Maybe she was crying for her loss of innocence, she would think. Young girls becoming unfeeling monsters, was that not the worst possible thing that could happen? There was a purity about the young woman that over time had taken hold of the human imagination; ubiquitous or not, Kyubey certainly would have heard of it (possibly even engineered it). Kyubey wouldn’t have cared, though. That meant she shouldn’t have, either.
In the end, she decided, she was crying for her own damned existence, the fact that she was alive for whatever reason, and Madoka was... not alive, not dead either, Madoka was whatever she was, and Homura was here on earth, cursing her own survival mechanisms, the curious mix of chemical signals that drove her to live, live, live. It was unbelievable, what kept her going, because she was convinced she was totally insane, and in the realest of realities, she was lying on a bed somewhere in one of Mitakihara’s mental hospitals, having tripped and hit herself on the head after transferring and everything afterward was a dream she had never woken up from. She would wake up, stare at the ceiling and go to school, propelled by habit; she would meet Kyubey, fight and replenish her Soul Gem; she would come back home and do her homework and go to bed exhausted in every possible sense, hoping to dream of Madoka, and fall asleep. And then she would wake up, stare at the ceiling, and do it all over again.
She questioned who she was doing it for, constantly, if she couldn’t be sure of what was what anymore, if she couldn't be sure that the only person she ever really cared about had even existed in the first place, if, in effect, she really had nothing to live for, in a world—in her head—in a place full of such maddening uncertainty.
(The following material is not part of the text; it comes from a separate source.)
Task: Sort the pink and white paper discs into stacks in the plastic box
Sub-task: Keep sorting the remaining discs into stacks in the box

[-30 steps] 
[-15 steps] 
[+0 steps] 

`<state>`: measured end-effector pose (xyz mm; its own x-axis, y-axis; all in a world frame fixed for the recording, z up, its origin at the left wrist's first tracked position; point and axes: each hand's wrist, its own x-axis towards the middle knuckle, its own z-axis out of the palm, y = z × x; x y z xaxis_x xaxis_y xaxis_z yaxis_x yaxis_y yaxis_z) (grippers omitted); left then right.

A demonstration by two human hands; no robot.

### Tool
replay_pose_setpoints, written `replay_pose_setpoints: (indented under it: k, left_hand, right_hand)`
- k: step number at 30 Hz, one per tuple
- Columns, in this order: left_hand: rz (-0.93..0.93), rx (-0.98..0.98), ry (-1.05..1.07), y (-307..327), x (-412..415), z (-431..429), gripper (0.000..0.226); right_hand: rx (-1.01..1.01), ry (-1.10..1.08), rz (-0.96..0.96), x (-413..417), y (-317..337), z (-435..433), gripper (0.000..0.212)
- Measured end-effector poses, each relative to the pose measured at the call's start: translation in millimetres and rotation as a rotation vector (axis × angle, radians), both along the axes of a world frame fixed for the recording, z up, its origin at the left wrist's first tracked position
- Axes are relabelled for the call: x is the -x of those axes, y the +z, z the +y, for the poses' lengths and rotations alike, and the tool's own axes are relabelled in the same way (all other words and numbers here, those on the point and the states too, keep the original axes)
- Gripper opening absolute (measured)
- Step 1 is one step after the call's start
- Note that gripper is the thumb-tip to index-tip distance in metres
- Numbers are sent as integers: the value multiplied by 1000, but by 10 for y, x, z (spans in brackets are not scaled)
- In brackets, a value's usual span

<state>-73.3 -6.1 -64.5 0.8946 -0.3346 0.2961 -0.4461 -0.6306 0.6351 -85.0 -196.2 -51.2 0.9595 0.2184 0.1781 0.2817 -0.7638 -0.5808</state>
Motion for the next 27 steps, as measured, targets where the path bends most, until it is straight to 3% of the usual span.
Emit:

Routine was the devil. And what was salvation? What was life, if nothing but a series of experiences, flashing before your eyes, filling your senses? What was time but a concept? What was experience but a term coined to describe what lay before you, this strange, mysterious thing?
She was miserable because she was alive, because she felt she shouldn’t be, for some reason. It was such a miracle that she was; what did she do to deserve it? Human life, as she was well aware, was so pathetically fragile, so easily ended. To be able to feel at all was a gift. Whether that mattered or not meant nothing, because it was already there, and significance was a subjective value appended onto objects that existed regardless of how much you cared for them.
She had nothing without Madoka. Shockingly, that nothing was a lot. Everything was trivial; everything was precious, and she held it in her heart that no matter what they would come to meet one day again.